Situated at the heart of the Laurentian Great Lakes is the Detroit River. It is a 45.3-km Great Lakes connecting channel through which the entire Upper Great Lakes flow to the Lower Great Lakes. The Detroit River provides 80% of the water inflow to Lake Erie [1]. Detroit River is not only unique for the consistent volume of water that flows through it (average flow rate: 5200 m3 s−1), but for its diversity of fish and wildlife, and critical habitats (Table 1).
Table 1. Examples of exceptional natural resource attributes of the Detroit River [2].
On the U.S. side of the Detroit River is the City of Detroit, Michigan, USA, a city founded in 1701 that is older than the U.S. and considered the automobile capital of the nation. On the Canadian side of the Detroit River is the City of Windsor, Ontario, Canada that was settled in 1748 and today is considered the automobile capital of Canada. The watersheds of the U.S. and Canadian sides of the Detroit River have populations of over 4,000,000 and nearly 390,000, respectively.
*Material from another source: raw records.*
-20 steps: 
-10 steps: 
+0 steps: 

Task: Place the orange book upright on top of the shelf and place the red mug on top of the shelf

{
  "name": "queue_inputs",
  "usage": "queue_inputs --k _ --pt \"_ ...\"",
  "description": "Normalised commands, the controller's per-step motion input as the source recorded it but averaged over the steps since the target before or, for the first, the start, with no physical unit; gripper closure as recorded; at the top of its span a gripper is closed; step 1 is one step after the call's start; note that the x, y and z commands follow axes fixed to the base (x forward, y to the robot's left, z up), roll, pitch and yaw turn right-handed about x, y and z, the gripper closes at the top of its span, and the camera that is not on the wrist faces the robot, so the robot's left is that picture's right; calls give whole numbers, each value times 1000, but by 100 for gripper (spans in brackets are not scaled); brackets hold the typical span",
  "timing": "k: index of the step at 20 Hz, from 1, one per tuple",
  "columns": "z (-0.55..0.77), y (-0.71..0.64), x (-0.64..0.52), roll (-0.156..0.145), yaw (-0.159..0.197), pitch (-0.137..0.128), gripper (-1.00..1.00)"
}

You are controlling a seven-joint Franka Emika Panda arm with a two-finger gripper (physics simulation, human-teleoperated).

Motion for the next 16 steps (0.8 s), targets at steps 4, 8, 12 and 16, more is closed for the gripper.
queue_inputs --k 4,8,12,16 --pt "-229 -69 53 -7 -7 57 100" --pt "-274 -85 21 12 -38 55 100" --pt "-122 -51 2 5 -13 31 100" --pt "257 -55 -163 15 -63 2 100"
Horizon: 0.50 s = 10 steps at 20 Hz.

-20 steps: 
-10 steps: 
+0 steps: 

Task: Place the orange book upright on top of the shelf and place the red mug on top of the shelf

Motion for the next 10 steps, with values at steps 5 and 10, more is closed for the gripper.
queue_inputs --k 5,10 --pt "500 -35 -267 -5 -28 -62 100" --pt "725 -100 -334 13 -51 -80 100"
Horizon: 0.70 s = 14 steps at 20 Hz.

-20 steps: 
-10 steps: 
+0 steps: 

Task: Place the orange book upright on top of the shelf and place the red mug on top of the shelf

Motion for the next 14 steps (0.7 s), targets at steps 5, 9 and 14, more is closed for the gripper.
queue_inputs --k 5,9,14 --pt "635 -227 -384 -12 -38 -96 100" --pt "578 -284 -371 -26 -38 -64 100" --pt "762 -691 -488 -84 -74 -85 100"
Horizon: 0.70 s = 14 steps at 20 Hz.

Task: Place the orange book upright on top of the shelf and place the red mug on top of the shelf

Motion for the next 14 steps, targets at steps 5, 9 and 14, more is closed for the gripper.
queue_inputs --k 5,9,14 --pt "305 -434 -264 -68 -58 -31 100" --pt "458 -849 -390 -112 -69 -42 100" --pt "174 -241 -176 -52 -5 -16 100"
The Detroit River has a long history of industrial development dating back to ship-building and maritime operations. Indeed, it was common practice in the 20th century to utilize hard shoreline engineering as part of commercial shoreline development. Hard shoreline engineering is generally defined as the use of concrete breakwaters or steel sheet piling to:
  • stabilize shorelines for protection from flooding and erosion;
  • achieve greater human safety; and
  • accommodate commercial navigation or industry [3].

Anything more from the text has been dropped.